Детская влюбленность Писарева успела за это время обратиться в любовь и сосредоточила возле себя все его помыслы и вожделения. С самого дня отъезда в гимназию он писал Раисе свои откровенные, хорошие письма; приезжая домой на каникулы, он столько же радовался свиданию с матерью, сколько и свиданию с той, образ которой наполнял его детские и юношеские грезы.
Но тут же на первых порах он попадает в положение Ромео и видит целый заговор, направленный против его счастья, против всего его будущего. Жизни без Раисы он в то время представить себе не мог.

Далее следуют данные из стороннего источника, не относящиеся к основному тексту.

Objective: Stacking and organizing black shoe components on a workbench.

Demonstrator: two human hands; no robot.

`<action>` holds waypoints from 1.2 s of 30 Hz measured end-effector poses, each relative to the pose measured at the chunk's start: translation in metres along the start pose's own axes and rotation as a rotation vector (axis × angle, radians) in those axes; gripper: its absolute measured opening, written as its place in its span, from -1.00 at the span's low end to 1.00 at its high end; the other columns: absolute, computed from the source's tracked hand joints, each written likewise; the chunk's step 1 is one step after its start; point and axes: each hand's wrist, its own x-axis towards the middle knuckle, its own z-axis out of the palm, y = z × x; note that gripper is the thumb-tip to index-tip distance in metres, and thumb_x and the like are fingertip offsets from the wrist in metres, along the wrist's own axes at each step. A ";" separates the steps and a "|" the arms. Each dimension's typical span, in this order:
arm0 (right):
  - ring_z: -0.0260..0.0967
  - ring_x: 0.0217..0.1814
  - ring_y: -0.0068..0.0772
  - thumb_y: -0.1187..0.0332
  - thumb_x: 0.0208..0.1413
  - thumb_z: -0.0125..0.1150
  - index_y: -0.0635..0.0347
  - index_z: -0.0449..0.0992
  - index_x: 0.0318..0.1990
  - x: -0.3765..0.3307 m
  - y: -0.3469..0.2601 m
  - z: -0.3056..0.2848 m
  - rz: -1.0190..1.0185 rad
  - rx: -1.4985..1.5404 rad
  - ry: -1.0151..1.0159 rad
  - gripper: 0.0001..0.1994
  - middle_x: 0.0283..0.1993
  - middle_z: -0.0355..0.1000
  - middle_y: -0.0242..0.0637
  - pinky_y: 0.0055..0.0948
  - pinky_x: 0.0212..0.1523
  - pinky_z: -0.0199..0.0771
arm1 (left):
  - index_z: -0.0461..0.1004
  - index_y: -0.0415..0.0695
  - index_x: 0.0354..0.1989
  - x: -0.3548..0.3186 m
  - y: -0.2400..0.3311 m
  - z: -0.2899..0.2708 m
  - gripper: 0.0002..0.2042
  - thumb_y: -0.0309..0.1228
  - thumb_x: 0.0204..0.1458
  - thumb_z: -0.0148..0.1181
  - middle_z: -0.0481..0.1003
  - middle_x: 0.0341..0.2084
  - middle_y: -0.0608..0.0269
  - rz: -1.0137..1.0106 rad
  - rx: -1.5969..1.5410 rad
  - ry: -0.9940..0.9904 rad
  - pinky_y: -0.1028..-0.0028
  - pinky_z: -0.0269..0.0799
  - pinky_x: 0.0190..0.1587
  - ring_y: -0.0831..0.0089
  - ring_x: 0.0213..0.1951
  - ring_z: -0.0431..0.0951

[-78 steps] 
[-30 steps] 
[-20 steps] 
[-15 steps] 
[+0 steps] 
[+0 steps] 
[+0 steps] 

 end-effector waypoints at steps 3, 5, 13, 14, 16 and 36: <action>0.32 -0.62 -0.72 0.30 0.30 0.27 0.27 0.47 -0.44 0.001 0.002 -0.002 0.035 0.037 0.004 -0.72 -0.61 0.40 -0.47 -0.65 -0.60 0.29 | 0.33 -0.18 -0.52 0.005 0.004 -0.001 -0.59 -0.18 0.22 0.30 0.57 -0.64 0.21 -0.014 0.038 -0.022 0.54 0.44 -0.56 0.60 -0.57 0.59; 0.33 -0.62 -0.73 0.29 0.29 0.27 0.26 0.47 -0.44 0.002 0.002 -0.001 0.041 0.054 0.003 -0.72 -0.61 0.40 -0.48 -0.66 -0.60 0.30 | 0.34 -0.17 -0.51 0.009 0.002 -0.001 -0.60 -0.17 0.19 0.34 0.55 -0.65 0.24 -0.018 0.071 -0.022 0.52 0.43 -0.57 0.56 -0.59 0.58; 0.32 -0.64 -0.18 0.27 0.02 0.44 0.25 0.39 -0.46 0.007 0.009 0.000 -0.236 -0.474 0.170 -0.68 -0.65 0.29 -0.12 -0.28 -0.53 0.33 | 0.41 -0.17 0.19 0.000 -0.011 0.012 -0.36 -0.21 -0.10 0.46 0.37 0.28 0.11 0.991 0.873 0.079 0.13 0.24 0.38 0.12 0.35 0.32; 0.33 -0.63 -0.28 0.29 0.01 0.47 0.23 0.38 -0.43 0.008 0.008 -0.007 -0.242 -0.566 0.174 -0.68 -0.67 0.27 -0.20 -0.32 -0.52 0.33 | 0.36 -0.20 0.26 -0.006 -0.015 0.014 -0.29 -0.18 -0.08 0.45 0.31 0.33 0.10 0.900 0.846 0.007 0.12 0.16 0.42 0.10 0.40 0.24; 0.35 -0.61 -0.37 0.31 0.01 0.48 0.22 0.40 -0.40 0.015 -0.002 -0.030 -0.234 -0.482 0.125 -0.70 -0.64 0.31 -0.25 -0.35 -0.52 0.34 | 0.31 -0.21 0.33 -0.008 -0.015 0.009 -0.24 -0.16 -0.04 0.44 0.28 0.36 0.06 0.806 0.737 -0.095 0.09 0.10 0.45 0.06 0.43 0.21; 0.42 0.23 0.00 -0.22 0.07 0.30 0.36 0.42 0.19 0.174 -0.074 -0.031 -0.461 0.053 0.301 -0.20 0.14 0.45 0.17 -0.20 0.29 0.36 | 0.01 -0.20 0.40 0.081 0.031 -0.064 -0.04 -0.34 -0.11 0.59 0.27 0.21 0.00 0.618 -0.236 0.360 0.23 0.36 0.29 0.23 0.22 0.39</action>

А между тем семья и все старые патриархальные традиции сыновней покорности и безусловной власти родительской заявили ему, что так не будет и что так быть не должно.
Любовь к Раисе и противодействие этой любви и дали, по моему мнению, плоть и кровь тем отвлеченным, теоретическим воззрениям, которые усвоил он себе за это время, подчиняясь общему настроению.